* **INSTRUCTIONS TO FOLLOW**:
The whole listing below should be retyped exactly, without any images.

* **INFORMATION PROVIDED**:
* * * *
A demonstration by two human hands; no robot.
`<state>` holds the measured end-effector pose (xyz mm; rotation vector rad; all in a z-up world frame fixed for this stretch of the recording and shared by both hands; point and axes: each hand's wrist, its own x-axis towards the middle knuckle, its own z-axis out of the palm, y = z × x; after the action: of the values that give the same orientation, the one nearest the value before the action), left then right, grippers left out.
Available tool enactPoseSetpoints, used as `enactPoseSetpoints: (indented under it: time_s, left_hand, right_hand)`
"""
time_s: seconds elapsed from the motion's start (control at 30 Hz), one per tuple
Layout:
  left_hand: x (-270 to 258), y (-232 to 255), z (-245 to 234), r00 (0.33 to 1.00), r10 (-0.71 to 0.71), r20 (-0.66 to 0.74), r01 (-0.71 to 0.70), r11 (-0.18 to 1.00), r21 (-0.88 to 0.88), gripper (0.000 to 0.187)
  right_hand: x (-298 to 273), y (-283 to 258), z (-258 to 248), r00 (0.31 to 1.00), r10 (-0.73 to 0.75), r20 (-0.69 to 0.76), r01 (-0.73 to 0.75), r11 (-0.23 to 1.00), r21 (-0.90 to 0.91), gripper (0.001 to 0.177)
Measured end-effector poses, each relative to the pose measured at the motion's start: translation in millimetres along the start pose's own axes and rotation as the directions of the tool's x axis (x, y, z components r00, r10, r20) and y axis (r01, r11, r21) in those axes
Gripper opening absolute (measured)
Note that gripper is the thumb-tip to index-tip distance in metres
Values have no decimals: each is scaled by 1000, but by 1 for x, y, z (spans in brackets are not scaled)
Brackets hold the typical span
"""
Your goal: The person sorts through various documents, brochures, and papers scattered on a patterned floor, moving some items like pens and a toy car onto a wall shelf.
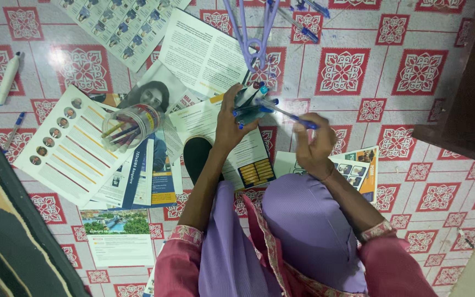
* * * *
* **RESULT FOR THIS TASK**:
A demonstration by two human hands; no robot.
`<state>` holds the measured end-effector pose (xyz mm; rotation vector rad; all in a z-up world frame fixed for this stretch of the recording and shared by both hands; point and axes: each hand's wrist, its own x-axis towards the middle knuckle, its own z-axis out of the palm, y = z × x; after the action: of the values that give the same orientation, the one nearest the value before the action), left then right, grippers left out.
Available tool enactPoseSetpoints, used as `enactPoseSetpoints: (indented under it: time_s, left_hand, right_hand)`
"""
time_s: seconds elapsed from the motion's start (control at 30 Hz), one per tuple
Layout:
  left_hand: x (-270 to 258), y (-232 to 255), z (-245 to 234), r00 (0.33 to 1.00), r10 (-0.71 to 0.71), r20 (-0.66 to 0.74), r01 (-0.71 to 0.70), r11 (-0.18 to 1.00), r21 (-0.88 to 0.88), gripper (0.000 to 0.187)
  right_hand: x (-298 to 273), y (-283 to 258), z (-258 to 248), r00 (0.31 to 1.00), r10 (-0.73 to 0.75), r20 (-0.69 to 0.76), r01 (-0.73 to 0.75), r11 (-0.23 to 1.00), r21 (-0.90 to 0.91), gripper (0.001 to 0.177)
Measured end-effector poses, each relative to the pose measured at the motion's start: translation in millimetres along the start pose's own axes and rotation as the directions of the tool's x axis (x, y, z components r00, r10, r20) and y axis (r01, r11, r21) in those axes
Gripper opening absolute (measured)
Note that gripper is the thumb-tip to index-tip distance in metres
Values have no decimals: each is scaled by 1000, but by 1 for x, y, z (spans in brackets are not scaled)
Brackets hold the typical span
"""
Your goal: The person sorts through various documents, brochures, and papers scattered on a patterned floor, moving some items like pens and a toy car onto a wall shelf.

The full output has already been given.